Published in JACC: Heart Failure, the study, led by Dr. Pankaj Arora and Dr. Garima Arora, explored how various cardiovascular risk factors—hypertension, diabetes, obesity, and hypercholesterolemia—could alter the risk of heart failure and mortality among individuals with the V142I variant. This genetic mutation is found in 3–4% of Black individuals in the United States and has been linked to an elevated risk of heart failure, specifically transthyretin cardiac amyloidosis.
The study, which pooled data from over 48,000 participants from the TOPMed program, REGARDS study, and the All of Us Research Program, found that carriers with a favorable cardiovascular risk profile, defined as having zero or one risk factor, exhibited a significantly reduced risk of heart failure compared to those with a higher cardiovascular risk profile, having three or more risk factors.
“This study exemplifies the power of collaboration across institutions and national programs,” said Dr. Pankaj Arora, director of the UAB Cardiogenomics Clinic and lead investigator. “By combining data and expertise from renowned programs like TOPMed, REGARDS, and All of Us, we were able to explore the complex interplay of genetic factors and clinical conditions that shape health outcomes.”

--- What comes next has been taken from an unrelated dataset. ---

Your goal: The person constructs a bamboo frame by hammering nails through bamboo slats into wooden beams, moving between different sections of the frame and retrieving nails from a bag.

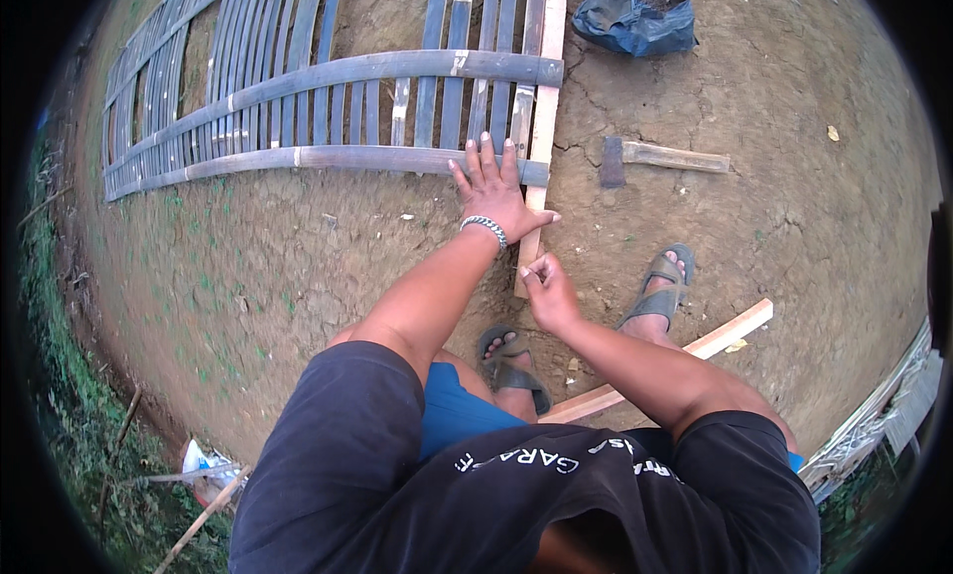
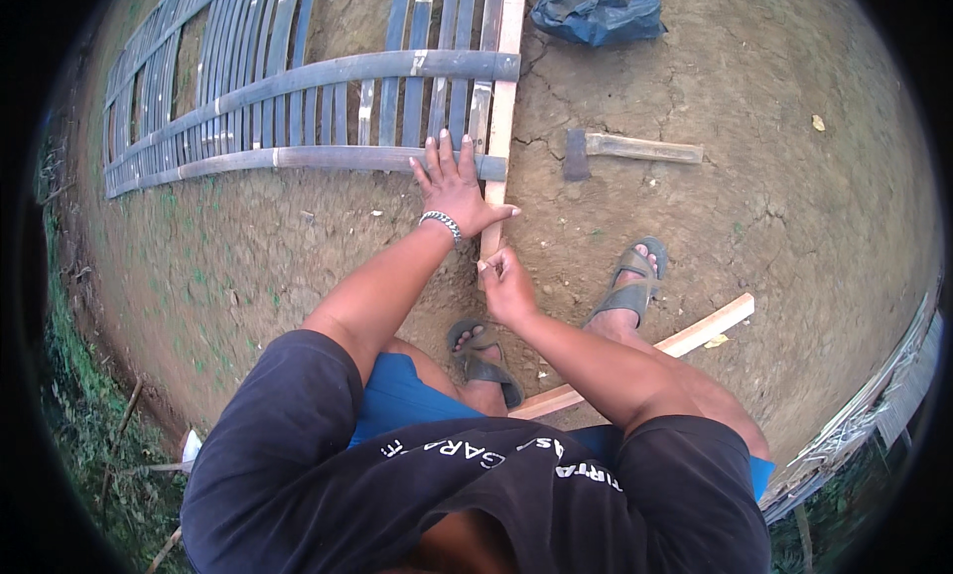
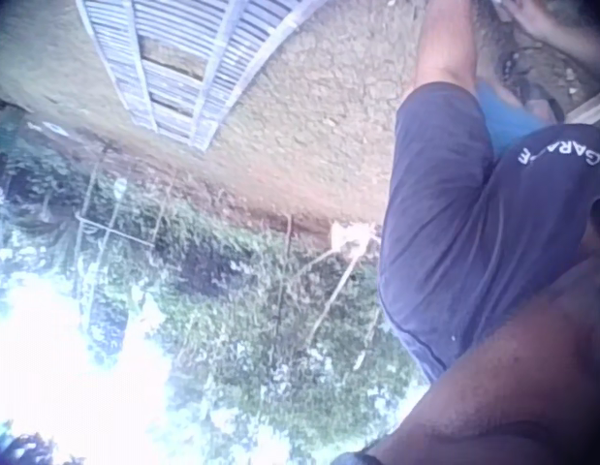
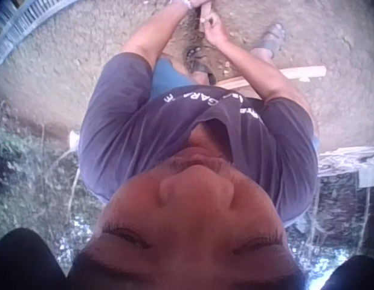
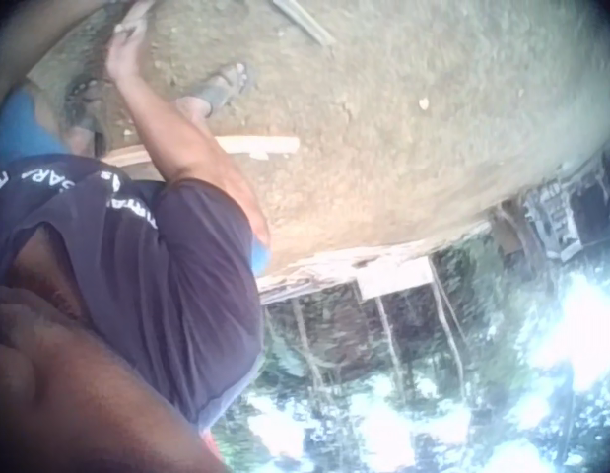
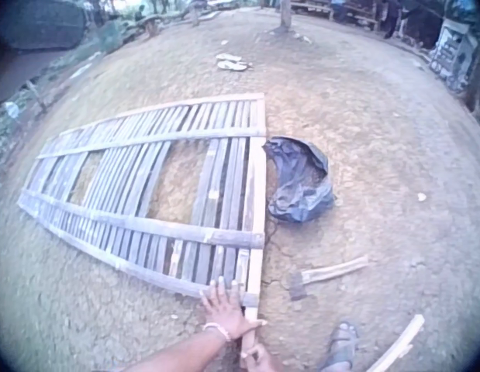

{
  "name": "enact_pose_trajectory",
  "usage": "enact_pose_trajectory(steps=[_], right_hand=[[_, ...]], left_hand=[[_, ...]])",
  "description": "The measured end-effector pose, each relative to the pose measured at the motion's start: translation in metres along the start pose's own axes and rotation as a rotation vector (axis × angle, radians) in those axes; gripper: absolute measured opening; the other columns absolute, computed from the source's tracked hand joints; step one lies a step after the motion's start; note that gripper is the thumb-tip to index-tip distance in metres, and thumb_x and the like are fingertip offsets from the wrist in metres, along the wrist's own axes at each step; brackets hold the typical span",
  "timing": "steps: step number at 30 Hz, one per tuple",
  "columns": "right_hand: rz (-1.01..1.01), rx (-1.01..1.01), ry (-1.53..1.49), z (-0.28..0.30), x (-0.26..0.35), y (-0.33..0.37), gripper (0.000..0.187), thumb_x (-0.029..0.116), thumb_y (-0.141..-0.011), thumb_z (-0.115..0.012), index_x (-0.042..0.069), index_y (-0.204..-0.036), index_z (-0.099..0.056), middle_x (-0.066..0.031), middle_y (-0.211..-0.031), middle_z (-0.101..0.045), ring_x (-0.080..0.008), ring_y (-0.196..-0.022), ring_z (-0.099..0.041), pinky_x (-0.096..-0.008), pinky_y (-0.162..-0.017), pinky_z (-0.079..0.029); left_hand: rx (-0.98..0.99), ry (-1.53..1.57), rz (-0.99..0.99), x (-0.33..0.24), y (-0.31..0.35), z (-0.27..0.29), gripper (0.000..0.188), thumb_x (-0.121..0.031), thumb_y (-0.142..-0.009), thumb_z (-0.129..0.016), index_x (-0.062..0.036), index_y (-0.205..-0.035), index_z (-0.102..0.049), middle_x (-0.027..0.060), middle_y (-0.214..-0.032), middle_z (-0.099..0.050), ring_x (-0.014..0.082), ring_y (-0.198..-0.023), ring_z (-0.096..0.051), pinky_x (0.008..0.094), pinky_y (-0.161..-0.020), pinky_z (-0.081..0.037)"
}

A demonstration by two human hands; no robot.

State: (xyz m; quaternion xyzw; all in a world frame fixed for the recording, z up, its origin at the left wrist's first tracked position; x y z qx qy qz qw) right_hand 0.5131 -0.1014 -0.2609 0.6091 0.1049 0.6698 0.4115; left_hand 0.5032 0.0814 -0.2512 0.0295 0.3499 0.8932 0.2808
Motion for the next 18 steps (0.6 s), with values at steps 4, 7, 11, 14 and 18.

The research highlights that while managing cardiovascular risk factors reduces the risk of heart failure and mortality in V142I variant carriers, it does not completely eliminate the genetic predisposition to these adverse outcomes. This underscores the need for genetic screening and early identification of individuals at risk, along with proactive management of modifiable risk factors to help reduce the burden of heart failure.
Dr. Naman Shetty, first author of the study, emphasized, “Identifying V142I variant carriers early and addressing cardiovascular risk factors can substantially reduce their risk of heart failure, demonstrating how genetics and clinical factors work together to influence health outcomes.”
Dr. Garima Arora, co-investigator, added, “Our work provides new insights into how genetic and environmental factors interact, paving the way for personalized care strategies and targeted interventions for high-risk populations.”
These findings could lead to improved management strategies for hereditary transthyretin cardiac amyloidosis, a condition that disproportionately affects individuals with the V142I variant, suggesting a more tailored, precision medicine approach to care.
For more details, refer to the study published in JACC: Heart Failure (2024). DOI: 10.1016/j.jchf.2024.08.019.